Mario Montagud

Inter-Destination Multimedia Synchronization: Schemes, Use Cases and Standardization

Traditionally, the media consumption model has been a passive and isolated activity. However, the advent of media streaming technologies, interactive social applications, and synchronous communications, as well as the convergence between these three developments, point to an evolution towards dynamic shared media experiences. In this new model, geographically distributed groups of consumers, independently of their location and the nature of their end-devices, can be immersed in a common virtual networked environment in which they can share multimedia services, interact and collaborate in real-time within the context of simultaneous media content consumption. In most of these multimedia services and applications, apart from the well-known intra and inter-stream synchronization techniques that are important inside the consumers’ playout devices, also the synchronization of the playout processes between several distributed receivers, known as multipoint, group or Inter-destination multimedia synchronization (IDMS), becomes essential. Due to the increasing popularity of social networking, this type of multimedia synchronization has gained in popularity in recent years. Although Social TV is perhaps the most prominent use case in which IDMS is useful, in this paper we present up to 19 use cases for IDMS, each one having its own synchronization requirements. Different approaches used in the (recent) past by researchers to achieve IDMS are described and compared. As further proof of the significance of IDMS nowadays, relevant organizations’ (such as ETSI TISPAN and IETF AVTCORE Group) efforts on IDMS standardization (in which authors have been and are participating actively), defining architectures and protocols, are summarized.

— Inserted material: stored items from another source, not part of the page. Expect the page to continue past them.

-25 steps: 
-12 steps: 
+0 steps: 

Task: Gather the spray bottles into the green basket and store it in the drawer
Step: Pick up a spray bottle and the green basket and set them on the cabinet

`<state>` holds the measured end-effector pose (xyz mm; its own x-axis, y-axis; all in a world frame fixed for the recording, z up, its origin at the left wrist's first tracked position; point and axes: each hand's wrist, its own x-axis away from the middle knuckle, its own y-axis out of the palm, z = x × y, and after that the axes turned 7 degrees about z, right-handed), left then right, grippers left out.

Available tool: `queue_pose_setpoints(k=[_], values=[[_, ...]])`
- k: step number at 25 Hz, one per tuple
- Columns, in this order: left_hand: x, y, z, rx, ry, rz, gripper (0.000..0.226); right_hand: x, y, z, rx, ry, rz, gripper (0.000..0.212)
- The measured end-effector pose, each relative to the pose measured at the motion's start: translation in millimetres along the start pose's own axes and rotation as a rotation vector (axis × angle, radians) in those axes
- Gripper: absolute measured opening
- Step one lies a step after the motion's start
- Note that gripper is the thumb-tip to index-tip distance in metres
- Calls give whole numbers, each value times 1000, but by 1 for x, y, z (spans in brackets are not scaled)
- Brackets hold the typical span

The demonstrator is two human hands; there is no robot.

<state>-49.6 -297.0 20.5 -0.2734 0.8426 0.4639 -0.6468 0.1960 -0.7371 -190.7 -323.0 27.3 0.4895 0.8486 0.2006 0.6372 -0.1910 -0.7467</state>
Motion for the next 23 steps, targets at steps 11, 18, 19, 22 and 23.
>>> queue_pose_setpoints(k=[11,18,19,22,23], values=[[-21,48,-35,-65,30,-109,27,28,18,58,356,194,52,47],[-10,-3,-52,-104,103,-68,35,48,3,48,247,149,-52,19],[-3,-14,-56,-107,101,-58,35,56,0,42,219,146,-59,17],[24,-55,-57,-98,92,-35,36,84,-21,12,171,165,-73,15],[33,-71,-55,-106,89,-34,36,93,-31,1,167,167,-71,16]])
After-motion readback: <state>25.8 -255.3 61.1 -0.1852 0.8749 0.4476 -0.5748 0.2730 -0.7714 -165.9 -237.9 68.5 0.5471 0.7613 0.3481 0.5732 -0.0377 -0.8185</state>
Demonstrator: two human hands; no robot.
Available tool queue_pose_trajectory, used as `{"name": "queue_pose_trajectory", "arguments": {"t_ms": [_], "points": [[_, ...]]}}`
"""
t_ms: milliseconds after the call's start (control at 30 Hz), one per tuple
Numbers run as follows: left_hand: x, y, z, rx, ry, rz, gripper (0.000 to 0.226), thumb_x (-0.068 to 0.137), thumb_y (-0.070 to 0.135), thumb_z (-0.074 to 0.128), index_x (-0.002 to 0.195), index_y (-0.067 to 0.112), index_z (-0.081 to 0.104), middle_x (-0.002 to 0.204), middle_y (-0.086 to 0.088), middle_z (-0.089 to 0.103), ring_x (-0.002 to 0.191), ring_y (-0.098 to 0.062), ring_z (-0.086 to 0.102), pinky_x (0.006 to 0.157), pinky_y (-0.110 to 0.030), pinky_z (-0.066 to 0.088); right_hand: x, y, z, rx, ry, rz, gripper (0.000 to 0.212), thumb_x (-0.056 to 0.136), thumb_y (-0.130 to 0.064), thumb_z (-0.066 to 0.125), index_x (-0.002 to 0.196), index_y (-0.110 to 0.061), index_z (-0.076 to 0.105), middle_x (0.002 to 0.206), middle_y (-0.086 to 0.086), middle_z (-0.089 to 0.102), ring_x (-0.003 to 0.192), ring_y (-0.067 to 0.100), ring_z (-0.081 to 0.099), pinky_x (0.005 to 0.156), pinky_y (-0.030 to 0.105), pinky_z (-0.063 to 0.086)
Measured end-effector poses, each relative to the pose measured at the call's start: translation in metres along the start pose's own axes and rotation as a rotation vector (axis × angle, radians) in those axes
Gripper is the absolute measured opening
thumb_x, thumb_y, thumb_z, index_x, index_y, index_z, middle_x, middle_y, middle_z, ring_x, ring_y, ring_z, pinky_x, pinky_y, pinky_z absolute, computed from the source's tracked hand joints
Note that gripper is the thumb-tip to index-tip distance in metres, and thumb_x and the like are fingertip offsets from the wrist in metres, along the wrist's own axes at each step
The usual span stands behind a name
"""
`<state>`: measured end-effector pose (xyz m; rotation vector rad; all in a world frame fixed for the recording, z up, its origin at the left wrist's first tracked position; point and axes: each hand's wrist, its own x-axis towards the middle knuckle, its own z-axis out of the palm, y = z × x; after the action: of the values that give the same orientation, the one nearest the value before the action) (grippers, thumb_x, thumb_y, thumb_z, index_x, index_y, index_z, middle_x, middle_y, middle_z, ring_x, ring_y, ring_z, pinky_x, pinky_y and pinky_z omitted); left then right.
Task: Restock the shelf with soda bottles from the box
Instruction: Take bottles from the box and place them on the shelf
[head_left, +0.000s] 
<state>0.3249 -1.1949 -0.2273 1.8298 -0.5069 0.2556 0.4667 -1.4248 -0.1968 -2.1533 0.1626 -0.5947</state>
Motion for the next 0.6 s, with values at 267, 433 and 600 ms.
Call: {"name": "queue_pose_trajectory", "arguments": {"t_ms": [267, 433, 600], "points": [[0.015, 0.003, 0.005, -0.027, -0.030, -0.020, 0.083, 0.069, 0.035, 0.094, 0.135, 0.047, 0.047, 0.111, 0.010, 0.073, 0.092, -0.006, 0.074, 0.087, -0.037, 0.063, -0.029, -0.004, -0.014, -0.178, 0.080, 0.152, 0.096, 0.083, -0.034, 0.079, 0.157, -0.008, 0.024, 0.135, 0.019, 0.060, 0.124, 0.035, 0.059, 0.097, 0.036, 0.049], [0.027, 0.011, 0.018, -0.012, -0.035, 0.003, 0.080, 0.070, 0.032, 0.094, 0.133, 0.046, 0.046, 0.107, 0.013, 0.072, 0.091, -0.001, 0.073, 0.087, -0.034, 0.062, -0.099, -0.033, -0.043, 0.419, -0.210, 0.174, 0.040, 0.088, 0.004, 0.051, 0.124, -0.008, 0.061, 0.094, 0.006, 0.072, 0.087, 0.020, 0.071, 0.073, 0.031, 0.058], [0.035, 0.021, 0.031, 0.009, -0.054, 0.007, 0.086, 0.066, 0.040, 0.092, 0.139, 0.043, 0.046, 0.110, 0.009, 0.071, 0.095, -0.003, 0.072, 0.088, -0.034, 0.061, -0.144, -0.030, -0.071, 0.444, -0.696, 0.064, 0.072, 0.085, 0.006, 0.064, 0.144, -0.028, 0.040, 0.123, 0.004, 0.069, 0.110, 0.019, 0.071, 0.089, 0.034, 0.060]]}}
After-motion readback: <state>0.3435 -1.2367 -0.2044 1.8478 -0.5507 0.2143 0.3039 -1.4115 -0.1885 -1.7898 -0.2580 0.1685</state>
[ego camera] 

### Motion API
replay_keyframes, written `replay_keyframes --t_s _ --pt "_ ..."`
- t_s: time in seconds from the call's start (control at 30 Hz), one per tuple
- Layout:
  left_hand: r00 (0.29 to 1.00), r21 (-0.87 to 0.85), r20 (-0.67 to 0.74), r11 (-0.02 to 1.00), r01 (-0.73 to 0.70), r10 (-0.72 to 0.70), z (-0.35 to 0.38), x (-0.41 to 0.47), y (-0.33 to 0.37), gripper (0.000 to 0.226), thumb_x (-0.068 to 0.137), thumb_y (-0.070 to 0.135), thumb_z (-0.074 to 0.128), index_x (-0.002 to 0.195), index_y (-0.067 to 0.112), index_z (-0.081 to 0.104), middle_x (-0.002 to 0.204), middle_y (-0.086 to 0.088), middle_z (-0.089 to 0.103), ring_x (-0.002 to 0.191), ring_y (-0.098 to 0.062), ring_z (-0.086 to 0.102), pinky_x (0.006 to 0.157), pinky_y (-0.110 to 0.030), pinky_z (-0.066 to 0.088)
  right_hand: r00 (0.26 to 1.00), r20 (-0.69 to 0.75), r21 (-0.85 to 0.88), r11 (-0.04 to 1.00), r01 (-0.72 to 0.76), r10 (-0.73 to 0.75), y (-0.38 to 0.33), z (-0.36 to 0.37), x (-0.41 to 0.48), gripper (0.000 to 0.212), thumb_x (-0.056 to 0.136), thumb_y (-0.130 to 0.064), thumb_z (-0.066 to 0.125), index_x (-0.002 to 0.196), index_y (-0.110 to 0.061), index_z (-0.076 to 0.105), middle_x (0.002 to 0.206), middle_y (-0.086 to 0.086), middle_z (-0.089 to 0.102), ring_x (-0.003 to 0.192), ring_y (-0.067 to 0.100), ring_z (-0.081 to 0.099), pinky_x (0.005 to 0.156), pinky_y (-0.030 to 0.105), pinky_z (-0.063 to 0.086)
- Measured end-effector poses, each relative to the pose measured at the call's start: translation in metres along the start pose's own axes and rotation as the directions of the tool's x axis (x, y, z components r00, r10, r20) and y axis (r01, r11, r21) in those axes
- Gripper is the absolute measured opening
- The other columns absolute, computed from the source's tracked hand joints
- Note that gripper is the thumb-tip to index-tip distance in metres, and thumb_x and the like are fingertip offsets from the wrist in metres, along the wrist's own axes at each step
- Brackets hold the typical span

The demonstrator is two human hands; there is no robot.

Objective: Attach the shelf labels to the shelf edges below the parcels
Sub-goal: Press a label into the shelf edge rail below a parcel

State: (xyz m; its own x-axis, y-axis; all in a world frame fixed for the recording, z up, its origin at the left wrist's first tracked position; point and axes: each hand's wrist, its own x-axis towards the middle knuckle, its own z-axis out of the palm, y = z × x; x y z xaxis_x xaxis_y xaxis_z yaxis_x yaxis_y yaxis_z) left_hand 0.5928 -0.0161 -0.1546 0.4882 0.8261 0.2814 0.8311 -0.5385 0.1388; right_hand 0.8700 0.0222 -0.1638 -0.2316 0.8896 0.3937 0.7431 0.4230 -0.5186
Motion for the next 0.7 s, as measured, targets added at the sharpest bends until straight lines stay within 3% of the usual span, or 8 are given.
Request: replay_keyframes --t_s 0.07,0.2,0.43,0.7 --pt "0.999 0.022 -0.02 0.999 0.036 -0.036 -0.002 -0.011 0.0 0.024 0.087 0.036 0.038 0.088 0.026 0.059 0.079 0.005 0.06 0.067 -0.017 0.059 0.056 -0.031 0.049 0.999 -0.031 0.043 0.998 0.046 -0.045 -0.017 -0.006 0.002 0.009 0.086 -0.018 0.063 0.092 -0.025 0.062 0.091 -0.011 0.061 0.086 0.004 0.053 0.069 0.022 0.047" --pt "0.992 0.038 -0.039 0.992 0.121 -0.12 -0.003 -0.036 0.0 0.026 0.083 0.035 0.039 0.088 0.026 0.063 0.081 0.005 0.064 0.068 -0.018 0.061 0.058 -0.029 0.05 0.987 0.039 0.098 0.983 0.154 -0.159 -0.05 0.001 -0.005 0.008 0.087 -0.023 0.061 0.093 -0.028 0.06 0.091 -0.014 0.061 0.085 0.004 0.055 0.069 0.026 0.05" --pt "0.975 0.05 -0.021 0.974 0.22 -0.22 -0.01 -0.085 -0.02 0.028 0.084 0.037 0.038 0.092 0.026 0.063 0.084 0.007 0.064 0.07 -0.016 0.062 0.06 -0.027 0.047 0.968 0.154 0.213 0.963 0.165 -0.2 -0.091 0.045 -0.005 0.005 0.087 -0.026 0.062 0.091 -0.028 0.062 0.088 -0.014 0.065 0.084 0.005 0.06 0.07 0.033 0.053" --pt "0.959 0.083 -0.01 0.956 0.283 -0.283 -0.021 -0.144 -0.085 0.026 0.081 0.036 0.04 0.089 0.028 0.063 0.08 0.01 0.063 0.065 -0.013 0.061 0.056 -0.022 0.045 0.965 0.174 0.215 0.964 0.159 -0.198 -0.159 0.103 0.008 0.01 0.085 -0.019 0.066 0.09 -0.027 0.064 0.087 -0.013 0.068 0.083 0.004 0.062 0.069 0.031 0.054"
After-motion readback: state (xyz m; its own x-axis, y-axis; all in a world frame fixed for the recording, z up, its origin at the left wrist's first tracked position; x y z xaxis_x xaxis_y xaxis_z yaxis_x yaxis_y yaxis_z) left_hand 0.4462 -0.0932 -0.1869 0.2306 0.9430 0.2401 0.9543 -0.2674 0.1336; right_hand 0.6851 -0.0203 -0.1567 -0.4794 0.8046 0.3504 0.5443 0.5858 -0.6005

Enhanced adaptive RTCP-based Inter-Destination Multimedia Synchronization approach for distributed applications

Newer social multimedia applications, such as Social TV or networked multi-player games, enable independent groups (or clusters) of users to interact among themselves and share services within the context of simultaneous media content consumption. In such scenarios, concurrently synchronized playout points must be ensured so as not to degrade the user experience on such interaction. We refer to this process as Inter-Destination Multimedia Synchronization (IDMS). This paper presents the design, implementation and evaluation of an evolved version of an RTCP-based IDMS approach, including an Adaptive Media Playout (AMP) scheme that aims to dynamically and smoothly adjust the playout timing of each one of the geographically distributed consumers in a specific cluster if an allowable asynchrony threshold between their playout states is exceeded. For that purpose, we previously had also to develop a full implementation of RTP/RTCP protocols for NS-2, in which we included the IDMS approach as an optional functionality. Simulation results prove the feasibility of such IDMS and AMP proposals, by adopting several dynamic master reference selection policies, to maintain an overall synchronization status (within allowable limits) in each cluster of participants, while minimizing the occurrence of long-term playout discontinuities (such as skips/pauses) which are subjectively more annoying and less tolerable to users than small variations in the media playout rate.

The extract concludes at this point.